→ Task goal
Transcribe the whole listing exactly; the images stay out.

→ Data below

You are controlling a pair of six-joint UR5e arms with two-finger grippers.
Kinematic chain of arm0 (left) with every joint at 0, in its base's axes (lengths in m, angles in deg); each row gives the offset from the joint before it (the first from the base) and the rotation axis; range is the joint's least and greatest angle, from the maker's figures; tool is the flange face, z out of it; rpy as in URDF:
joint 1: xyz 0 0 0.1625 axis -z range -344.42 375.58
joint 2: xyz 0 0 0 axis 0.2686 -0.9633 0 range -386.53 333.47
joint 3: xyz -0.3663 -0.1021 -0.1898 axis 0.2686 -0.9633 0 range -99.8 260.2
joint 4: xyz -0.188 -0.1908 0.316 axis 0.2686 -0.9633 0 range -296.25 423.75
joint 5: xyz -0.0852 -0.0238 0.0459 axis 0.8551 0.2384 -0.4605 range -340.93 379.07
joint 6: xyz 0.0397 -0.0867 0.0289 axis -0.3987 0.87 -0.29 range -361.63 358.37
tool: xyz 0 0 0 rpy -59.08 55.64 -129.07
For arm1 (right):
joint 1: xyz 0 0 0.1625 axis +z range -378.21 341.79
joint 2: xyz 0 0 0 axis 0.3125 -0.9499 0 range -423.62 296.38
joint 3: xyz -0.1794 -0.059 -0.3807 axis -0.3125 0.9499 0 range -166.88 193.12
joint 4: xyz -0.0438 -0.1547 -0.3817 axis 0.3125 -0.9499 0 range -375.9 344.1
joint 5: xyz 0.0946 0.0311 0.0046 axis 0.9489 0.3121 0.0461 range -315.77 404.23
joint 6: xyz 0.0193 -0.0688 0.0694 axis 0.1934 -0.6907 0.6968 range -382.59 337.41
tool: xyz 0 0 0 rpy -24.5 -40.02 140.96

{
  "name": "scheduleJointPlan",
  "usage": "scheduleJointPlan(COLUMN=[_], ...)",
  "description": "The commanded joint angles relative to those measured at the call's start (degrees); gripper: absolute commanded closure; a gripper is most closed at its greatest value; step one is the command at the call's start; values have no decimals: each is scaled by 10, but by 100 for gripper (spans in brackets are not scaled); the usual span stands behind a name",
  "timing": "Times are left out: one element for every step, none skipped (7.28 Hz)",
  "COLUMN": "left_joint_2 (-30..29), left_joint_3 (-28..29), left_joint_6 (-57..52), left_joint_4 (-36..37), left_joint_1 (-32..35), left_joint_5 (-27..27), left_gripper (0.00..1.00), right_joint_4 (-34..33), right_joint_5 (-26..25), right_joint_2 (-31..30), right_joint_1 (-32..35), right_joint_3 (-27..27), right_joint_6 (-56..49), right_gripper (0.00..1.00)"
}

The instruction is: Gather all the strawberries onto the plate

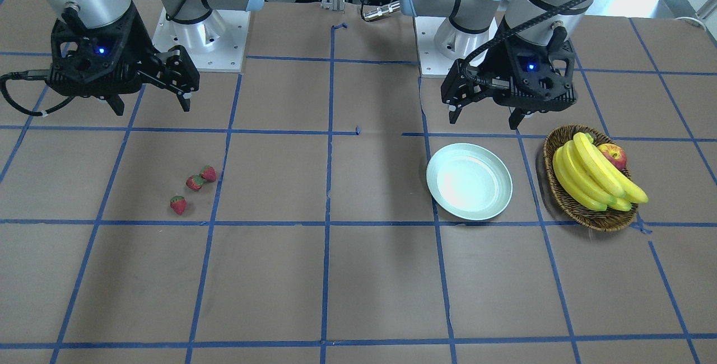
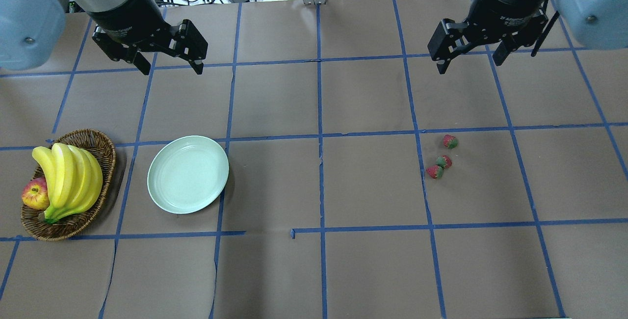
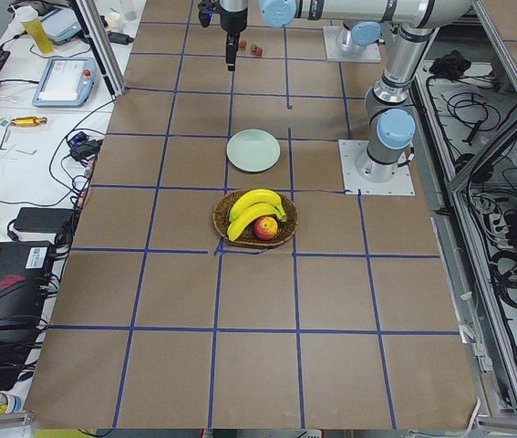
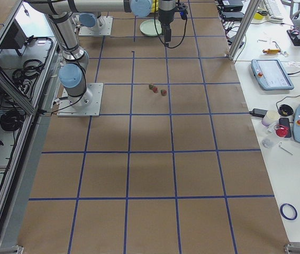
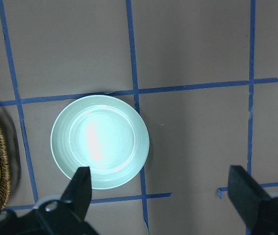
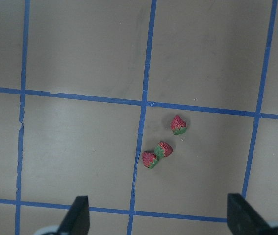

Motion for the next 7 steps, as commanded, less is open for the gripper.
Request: scheduleJointPlan(left_joint_2=[0, 0, 1, 1, 1, 1, 3], left_joint_3=[-2, -2, -3, -3, -3, -3, -10], left_joint_6=[0, 0, 0, 0, 0, 0, 0], left_joint_4=[1, 1, 1, 1, 1, 0, 1], left_joint_1=[0, 0, 0, 0, 0, 0, 0], left_joint_5=[-1, 0, 0, 0, 0, 0, 0], left_gripper=[0, 0, 0, 0, 0, 0, 0], right_joint_4=[0, -1, -2, -4, -12, -43, -78], right_joint_5=[-1, -3, -9, -6, -7, -9, -7], right_joint_2=[0, 1, 8, 19, 38, 60, 75], right_joint_1=[0, 0, -1, -3, -5, -12, -29], right_joint_3=[0, -2, -5, -9, -19, -27, -40], right_joint_6=[0, -1, -2, -2, -4, -9, -8], right_gripper=[0, 0, 0, 0, 0, 0, 0])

→ Finished task
You are controlling a pair of six-joint UR5e arms with two-finger grippers.
Kinematic chain of arm0 (left) with every joint at 0, in its base's axes (lengths in m, angles in deg); each row gives the offset from the joint before it (the first from the base) and the rotation axis; range is the joint's least and greatest angle, from the maker's figures; tool is the flange face, z out of it; rpy as in URDF:
joint 1: xyz 0 0 0.1625 axis -z range -344.42 375.58
joint 2: xyz 0 0 0 axis 0.2686 -0.9633 0 range -386.53 333.47
joint 3: xyz -0.3663 -0.1021 -0.1898 axis 0.2686 -0.9633 0 range -99.8 260.2
joint 4: xyz -0.188 -0.1908 0.316 axis 0.2686 -0.9633 0 range -296.25 423.75
joint 5: xyz -0.0852 -0.0238 0.0459 axis 0.8551 0.2384 -0.4605 range -340.93 379.07
joint 6: xyz 0.0397 -0.0867 0.0289 axis -0.3987 0.87 -0.29 range -361.63 358.37
tool: xyz 0 0 0 rpy -59.08 55.64 -129.07
For arm1 (right):
joint 1: xyz 0 0 0.1625 axis +z range -378.21 341.79
joint 2: xyz 0 0 0 axis 0.3125 -0.9499 0 range -423.62 296.38
joint 3: xyz -0.1794 -0.059 -0.3807 axis -0.3125 0.9499 0 range -166.88 193.12
joint 4: xyz -0.0438 -0.1547 -0.3817 axis 0.3125 -0.9499 0 range -375.9 344.1
joint 5: xyz 0.0946 0.0311 0.0046 axis 0.9489 0.3121 0.0461 range -315.77 404.23
joint 6: xyz 0.0193 -0.0688 0.0694 axis 0.1934 -0.6907 0.6968 range -382.59 337.41
tool: xyz 0 0 0 rpy -24.5 -40.02 140.96

{
  "name": "scheduleJointPlan",
  "usage": "scheduleJointPlan(COLUMN=[_], ...)",
  "description": "The commanded joint angles relative to those measured at the call's start (degrees); gripper: absolute commanded closure; a gripper is most closed at its greatest value; step one is the command at the call's start; values have no decimals: each is scaled by 10, but by 100 for gripper (spans in brackets are not scaled); the usual span stands behind a name",
  "timing": "Times are left out: one element for every step, none skipped (7.28 Hz)",
  "COLUMN": "left_joint_2 (-30..29), left_joint_3 (-28..29), left_joint_6 (-57..52), left_joint_4 (-36..37), left_joint_1 (-32..35), left_joint_5 (-27..27), left_gripper (0.00..1.00), right_joint_4 (-34..33), right_joint_5 (-26..25), right_joint_2 (-31..30), right_joint_1 (-32..35), right_joint_3 (-27..27), right_joint_6 (-56..49), right_gripper (0.00..1.00)"
}

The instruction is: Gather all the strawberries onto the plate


Motion for the next 7 steps, as commanded, less is open for the gripper.
Request: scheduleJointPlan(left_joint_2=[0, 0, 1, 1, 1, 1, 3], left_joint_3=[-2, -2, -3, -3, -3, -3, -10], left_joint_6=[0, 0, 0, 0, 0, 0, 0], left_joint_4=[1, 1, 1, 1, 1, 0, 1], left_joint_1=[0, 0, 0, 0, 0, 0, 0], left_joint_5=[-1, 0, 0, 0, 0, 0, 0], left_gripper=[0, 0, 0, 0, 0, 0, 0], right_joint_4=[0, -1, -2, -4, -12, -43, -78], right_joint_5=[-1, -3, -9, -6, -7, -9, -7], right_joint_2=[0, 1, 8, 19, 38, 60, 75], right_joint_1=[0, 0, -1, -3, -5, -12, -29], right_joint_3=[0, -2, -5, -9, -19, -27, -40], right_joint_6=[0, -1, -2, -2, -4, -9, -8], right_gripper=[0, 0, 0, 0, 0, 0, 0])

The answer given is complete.